## [ABOUT THIS EXERCISE]
Nothing in the data may be altered, so output all of it exactly.

-- SOURCE DATA follows --

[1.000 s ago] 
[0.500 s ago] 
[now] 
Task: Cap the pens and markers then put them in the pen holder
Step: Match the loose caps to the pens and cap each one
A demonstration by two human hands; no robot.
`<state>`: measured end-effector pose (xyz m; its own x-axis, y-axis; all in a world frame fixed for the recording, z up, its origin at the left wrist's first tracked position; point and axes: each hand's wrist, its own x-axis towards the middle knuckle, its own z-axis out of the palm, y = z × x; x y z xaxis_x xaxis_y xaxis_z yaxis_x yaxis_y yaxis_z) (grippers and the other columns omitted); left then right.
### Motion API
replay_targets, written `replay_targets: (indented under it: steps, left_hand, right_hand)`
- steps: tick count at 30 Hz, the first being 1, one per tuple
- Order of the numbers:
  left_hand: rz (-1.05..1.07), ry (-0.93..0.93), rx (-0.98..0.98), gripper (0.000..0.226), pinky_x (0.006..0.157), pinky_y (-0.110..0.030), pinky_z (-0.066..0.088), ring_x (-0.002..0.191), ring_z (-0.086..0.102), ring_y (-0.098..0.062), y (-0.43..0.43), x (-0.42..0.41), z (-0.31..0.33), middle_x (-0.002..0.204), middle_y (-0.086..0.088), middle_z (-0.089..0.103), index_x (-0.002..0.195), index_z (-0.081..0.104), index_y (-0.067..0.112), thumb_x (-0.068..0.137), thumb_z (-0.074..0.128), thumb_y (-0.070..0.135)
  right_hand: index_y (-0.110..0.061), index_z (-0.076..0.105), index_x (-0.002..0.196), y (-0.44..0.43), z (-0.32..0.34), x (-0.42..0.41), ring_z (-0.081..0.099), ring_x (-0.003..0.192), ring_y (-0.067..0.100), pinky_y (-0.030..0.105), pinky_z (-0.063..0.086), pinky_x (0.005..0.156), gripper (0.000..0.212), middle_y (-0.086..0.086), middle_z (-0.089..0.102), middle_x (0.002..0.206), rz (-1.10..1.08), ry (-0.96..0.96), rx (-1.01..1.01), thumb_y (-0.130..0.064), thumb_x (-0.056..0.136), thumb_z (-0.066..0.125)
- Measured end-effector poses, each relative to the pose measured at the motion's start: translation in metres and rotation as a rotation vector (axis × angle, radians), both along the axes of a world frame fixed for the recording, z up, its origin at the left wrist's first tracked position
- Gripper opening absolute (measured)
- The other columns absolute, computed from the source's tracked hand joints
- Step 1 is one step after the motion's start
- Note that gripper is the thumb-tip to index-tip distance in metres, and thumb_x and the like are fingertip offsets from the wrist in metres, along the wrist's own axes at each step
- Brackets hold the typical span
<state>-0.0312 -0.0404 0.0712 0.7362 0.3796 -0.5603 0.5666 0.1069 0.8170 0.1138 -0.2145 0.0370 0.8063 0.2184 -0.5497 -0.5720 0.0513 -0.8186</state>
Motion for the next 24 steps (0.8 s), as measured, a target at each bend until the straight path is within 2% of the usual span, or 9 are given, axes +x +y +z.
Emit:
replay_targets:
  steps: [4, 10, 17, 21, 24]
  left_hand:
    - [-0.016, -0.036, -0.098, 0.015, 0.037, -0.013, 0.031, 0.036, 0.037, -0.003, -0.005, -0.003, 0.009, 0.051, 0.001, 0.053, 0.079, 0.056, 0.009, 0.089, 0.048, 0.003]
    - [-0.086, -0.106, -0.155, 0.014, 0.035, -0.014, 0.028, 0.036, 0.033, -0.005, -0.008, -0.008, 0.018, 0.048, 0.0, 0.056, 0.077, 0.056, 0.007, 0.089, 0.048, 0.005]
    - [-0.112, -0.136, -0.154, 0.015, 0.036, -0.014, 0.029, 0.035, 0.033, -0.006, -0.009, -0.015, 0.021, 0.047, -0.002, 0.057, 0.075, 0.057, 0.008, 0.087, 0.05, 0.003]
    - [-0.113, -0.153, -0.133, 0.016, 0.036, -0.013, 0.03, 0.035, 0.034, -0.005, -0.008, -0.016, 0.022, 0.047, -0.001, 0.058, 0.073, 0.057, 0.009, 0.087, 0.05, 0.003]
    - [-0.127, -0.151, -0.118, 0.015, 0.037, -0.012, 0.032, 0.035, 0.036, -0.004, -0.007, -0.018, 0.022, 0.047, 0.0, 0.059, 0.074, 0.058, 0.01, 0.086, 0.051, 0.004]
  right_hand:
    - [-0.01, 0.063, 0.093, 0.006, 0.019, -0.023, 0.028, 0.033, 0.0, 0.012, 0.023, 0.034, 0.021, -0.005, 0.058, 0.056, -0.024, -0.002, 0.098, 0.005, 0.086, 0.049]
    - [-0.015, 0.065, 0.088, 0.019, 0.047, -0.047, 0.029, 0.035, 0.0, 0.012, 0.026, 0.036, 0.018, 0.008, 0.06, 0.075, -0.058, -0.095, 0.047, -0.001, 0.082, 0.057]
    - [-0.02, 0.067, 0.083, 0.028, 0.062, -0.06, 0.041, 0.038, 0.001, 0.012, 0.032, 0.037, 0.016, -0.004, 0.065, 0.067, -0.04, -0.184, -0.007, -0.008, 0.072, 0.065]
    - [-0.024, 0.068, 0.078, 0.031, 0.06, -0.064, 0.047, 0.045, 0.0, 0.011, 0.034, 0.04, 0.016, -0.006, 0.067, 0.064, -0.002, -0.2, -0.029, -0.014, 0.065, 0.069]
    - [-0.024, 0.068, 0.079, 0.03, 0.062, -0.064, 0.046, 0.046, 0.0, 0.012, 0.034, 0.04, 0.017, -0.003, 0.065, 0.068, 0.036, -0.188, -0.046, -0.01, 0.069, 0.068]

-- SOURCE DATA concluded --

## [RESULT BELOW]
[1.000 s ago] 
[0.500 s ago] 
[now] 
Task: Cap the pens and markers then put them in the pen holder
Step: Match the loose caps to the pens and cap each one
A demonstration by two human hands; no robot.
`<state>`: measured end-effector pose (xyz m; its own x-axis, y-axis; all in a world frame fixed for the recording, z up, its origin at the left wrist's first tracked position; point and axes: each hand's wrist, its own x-axis towards the middle knuckle, its own z-axis out of the palm, y = z × x; x y z xaxis_x xaxis_y xaxis_z yaxis_x yaxis_y yaxis_z) (grippers and the other columns omitted); left then right.
### Motion API
replay_targets, written `replay_targets: (indented under it: steps, left_hand, right_hand)`
- steps: tick count at 30 Hz, the first being 1, one per tuple
- Order of the numbers:
  left_hand: rz (-1.05..1.07), ry (-0.93..0.93), rx (-0.98..0.98), gripper (0.000..0.226), pinky_x (0.006..0.157), pinky_y (-0.110..0.030), pinky_z (-0.066..0.088), ring_x (-0.002..0.191), ring_z (-0.086..0.102), ring_y (-0.098..0.062), y (-0.43..0.43), x (-0.42..0.41), z (-0.31..0.33), middle_x (-0.002..0.204), middle_y (-0.086..0.088), middle_z (-0.089..0.103), index_x (-0.002..0.195), index_z (-0.081..0.104), index_y (-0.067..0.112), thumb_x (-0.068..0.137), thumb_z (-0.074..0.128), thumb_y (-0.070..0.135)
  right_hand: index_y (-0.110..0.061), index_z (-0.076..0.105), index_x (-0.002..0.196), y (-0.44..0.43), z (-0.32..0.34), x (-0.42..0.41), ring_z (-0.081..0.099), ring_x (-0.003..0.192), ring_y (-0.067..0.100), pinky_y (-0.030..0.105), pinky_z (-0.063..0.086), pinky_x (0.005..0.156), gripper (0.000..0.212), middle_y (-0.086..0.086), middle_z (-0.089..0.102), middle_x (0.002..0.206), rz (-1.10..1.08), ry (-0.96..0.96), rx (-1.01..1.01), thumb_y (-0.130..0.064), thumb_x (-0.056..0.136), thumb_z (-0.066..0.125)
- Measured end-effector poses, each relative to the pose measured at the motion's start: translation in metres and rotation as a rotation vector (axis × angle, radians), both along the axes of a world frame fixed for the recording, z up, its origin at the left wrist's first tracked position
- Gripper opening absolute (measured)
- The other columns absolute, computed from the source's tracked hand joints
- Step 1 is one step after the motion's start
- Note that gripper is the thumb-tip to index-tip distance in metres, and thumb_x and the like are fingertip offsets from the wrist in metres, along the wrist's own axes at each step
- Brackets hold the typical span
<state>-0.0312 -0.0404 0.0712 0.7362 0.3796 -0.5603 0.5666 0.1069 0.8170 0.1138 -0.2145 0.0370 0.8063 0.2184 -0.5497 -0.5720 0.0513 -0.8186</state>
Motion for the next 24 steps (0.8 s), as measured, a target at each bend until the straight path is within 2% of the usual span, or 9 are given, axes +x +y +z.
Emit:
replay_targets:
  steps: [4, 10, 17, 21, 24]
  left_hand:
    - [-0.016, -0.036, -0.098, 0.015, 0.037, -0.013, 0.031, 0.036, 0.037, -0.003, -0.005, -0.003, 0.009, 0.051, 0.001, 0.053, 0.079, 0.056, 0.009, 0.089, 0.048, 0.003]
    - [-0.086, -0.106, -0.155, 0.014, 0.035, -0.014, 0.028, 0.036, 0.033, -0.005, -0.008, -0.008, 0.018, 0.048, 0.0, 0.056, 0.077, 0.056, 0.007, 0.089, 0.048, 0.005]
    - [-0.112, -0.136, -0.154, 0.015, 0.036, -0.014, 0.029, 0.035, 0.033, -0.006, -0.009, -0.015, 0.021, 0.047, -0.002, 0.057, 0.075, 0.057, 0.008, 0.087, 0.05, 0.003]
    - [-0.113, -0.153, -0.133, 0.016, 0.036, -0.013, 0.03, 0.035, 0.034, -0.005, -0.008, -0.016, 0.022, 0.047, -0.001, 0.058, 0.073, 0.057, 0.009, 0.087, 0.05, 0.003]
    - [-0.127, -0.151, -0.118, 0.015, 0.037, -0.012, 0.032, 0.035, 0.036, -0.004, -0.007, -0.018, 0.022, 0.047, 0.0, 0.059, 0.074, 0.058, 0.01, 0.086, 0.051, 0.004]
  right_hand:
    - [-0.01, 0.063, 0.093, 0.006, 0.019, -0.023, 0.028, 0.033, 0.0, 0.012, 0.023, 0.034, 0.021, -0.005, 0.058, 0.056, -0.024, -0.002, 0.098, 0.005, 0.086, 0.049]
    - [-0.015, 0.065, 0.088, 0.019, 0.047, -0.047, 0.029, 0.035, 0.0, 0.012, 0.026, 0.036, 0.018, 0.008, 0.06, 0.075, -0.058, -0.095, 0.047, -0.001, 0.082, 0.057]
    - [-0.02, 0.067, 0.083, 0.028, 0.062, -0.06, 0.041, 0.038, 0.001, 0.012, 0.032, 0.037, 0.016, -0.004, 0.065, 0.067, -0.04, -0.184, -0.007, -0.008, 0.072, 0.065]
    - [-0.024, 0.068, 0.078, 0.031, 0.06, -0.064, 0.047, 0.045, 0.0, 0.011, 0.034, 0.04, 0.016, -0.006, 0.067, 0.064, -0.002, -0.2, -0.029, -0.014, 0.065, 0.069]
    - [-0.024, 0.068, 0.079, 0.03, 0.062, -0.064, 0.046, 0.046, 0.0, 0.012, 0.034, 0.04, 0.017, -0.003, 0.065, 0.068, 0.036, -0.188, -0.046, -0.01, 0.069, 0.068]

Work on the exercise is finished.